What to work on: Read the lines below, and copy any that contain the string "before".

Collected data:
******

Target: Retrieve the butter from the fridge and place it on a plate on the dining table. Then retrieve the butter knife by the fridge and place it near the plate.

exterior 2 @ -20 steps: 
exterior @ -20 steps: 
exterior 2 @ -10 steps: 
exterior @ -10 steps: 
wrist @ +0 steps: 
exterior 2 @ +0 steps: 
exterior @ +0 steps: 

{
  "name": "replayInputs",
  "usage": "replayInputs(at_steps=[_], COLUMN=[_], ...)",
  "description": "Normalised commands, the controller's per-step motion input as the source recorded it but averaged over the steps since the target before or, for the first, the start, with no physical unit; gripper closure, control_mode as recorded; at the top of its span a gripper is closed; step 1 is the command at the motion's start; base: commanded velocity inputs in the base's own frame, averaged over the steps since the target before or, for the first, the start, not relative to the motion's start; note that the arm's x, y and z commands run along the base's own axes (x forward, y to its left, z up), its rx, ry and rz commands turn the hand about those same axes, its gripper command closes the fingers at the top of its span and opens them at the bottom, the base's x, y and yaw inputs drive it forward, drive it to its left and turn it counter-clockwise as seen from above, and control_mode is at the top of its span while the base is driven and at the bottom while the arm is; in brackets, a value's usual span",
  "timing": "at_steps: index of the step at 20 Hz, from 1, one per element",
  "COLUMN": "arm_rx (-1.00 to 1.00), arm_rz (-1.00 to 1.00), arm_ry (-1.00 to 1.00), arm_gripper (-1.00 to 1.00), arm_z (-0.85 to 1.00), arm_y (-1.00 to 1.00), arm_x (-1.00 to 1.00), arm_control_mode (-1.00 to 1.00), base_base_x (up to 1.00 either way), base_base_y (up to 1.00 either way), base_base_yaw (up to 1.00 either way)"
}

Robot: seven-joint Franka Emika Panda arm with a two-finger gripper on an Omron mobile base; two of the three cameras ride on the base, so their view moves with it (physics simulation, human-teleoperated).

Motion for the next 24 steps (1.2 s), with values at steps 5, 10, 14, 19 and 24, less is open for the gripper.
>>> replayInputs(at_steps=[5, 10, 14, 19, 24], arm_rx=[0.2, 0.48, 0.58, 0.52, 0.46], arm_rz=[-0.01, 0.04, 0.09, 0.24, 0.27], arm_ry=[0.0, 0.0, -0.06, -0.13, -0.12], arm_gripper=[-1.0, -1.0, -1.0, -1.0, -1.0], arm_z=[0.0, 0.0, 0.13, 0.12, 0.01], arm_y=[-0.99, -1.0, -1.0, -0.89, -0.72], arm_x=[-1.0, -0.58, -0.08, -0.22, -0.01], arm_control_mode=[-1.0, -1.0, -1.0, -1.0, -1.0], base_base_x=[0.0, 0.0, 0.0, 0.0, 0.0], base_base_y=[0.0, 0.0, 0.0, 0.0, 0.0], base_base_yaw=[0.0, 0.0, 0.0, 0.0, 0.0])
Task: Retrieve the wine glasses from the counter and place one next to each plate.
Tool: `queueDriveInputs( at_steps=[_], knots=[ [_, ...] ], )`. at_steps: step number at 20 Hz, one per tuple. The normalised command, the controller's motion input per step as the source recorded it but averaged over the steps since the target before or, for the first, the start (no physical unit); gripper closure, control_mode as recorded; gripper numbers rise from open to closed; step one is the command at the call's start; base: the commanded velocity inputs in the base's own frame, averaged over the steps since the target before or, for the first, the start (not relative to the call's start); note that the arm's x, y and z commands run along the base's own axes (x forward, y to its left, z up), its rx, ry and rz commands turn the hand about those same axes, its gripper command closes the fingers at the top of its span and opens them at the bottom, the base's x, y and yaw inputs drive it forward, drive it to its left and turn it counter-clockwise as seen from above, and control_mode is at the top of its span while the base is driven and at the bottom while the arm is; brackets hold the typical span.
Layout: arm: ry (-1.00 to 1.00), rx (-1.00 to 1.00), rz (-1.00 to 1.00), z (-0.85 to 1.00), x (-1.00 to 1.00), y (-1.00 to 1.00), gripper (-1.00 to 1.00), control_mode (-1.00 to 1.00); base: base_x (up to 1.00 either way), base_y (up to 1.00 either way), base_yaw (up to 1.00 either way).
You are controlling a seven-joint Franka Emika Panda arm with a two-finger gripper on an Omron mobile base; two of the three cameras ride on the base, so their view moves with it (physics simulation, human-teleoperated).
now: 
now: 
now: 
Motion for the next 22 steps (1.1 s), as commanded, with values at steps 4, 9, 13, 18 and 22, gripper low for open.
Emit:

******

Expected output:
  "description": "Normalised commands, the controller's per-step motion input as the source recorded it but averaged over the steps since the target before or, for the first, the start, with no physical unit; gripper closure, control_mode as recorded; at the top of its span a gripper is closed; step 1 is the command at the motion's start; base: commanded velocity inputs in the base's own frame, averaged over the steps since the target before or, for the first, the start, not relative to the motion's start; note that the arm's x, y and z commands run along the base's own axes (x forward, y to its left, z up), its rx, ry and rz commands turn the hand about those same axes, its gripper command closes the fingers at the top of its span and opens them at the bottom, the base's x, y and yaw inputs drive it forward, drive it to its left and turn it counter-clockwise as seen from above, and control_mode is at the top of its span while the base is driven and at the bottom while the arm is; in brackets, a value's usual span",
Tool: `queueDriveInputs( at_steps=[_], knots=[ [_, ...] ], )`. at_steps: step number at 20 Hz, one per tuple. The normalised command, the controller's motion input per step as the source recorded it but averaged over the steps since the target before or, for the first, the start (no physical unit); gripper closure, control_mode as recorded; gripper numbers rise from open to closed; step one is the command at the call's start; base: the commanded velocity inputs in the base's own frame, averaged over the steps since the target before or, for the first, the start (not relative to the call's start); note that the arm's x, y and z commands run along the base's own axes (x forward, y to its left, z up), its rx, ry and rz commands turn the hand about those same axes, its gripper command closes the fingers at the top of its span and opens them at the bottom, the base's x, y and yaw inputs drive it forward, drive it to its left and turn it counter-clockwise as seen from above, and control_mode is at the top of its span while the base is driven and at the bottom while the arm is; brackets hold the typical span.

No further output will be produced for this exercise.